▸ **What you will do**
Exactly the lines starting at the line containing "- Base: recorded" and ending at the line containing "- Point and" are to be written out from the listing below, both included.

(Dataset content Opens)

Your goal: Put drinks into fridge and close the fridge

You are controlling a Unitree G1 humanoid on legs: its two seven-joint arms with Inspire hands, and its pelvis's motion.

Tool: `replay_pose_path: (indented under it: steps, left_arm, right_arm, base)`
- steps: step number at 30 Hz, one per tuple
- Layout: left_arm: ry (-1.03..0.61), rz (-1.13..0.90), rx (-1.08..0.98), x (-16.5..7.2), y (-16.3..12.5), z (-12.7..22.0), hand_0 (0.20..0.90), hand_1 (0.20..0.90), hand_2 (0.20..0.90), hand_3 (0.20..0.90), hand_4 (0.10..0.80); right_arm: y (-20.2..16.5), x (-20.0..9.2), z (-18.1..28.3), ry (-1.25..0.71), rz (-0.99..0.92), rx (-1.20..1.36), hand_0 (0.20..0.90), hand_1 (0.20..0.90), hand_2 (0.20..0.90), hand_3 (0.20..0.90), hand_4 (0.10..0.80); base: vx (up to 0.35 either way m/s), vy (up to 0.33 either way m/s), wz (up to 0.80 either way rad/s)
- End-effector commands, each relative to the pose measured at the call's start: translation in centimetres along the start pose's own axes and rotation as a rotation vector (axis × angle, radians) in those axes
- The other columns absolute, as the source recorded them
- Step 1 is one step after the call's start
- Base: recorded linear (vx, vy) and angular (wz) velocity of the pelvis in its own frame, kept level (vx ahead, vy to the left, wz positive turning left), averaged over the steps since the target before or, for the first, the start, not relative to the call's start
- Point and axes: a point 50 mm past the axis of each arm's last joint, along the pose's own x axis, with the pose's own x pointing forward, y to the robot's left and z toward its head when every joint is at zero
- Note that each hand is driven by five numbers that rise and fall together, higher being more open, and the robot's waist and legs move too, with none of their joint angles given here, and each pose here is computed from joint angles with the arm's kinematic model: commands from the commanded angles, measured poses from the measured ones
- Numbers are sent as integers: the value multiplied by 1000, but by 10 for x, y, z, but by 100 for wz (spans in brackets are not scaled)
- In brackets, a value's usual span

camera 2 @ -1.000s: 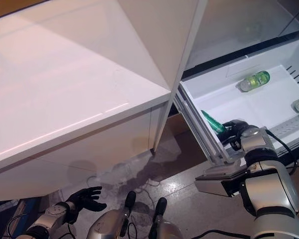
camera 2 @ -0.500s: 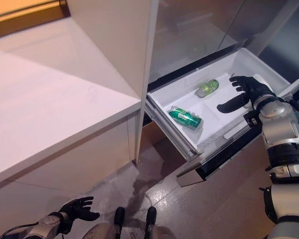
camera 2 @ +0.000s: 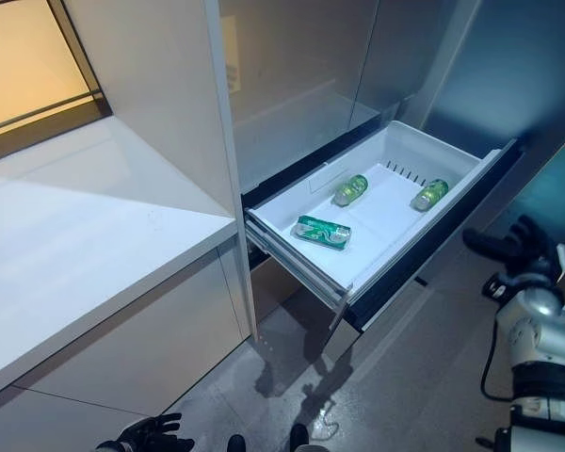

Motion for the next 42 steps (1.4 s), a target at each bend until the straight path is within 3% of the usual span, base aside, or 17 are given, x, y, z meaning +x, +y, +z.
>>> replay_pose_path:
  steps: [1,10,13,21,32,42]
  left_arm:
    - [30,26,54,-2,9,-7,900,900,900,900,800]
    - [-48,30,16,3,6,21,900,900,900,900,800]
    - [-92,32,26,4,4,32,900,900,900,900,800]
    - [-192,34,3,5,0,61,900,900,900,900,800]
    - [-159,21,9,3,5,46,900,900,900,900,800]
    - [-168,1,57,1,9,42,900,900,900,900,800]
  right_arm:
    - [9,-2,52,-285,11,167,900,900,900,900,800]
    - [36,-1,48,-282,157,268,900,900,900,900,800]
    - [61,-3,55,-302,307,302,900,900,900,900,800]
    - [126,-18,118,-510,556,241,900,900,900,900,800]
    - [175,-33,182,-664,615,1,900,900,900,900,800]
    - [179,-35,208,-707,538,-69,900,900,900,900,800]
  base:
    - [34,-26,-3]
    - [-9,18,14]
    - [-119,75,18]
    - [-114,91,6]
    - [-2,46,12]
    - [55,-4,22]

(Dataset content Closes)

▸ **Completed task**
- Base: recorded linear (vx, vy) and angular (wz) velocity of the pelvis in its own frame, kept level (vx ahead, vy to the left, wz positive turning left), averaged over the steps since the target before or, for the first, the start, not relative to the call's start
- Point and axes: a point 50 mm past the axis of each arm's last joint, along the pose's own x axis, with the pose's own x pointing forward, y to the robot's left and z toward its head when every joint is at zero

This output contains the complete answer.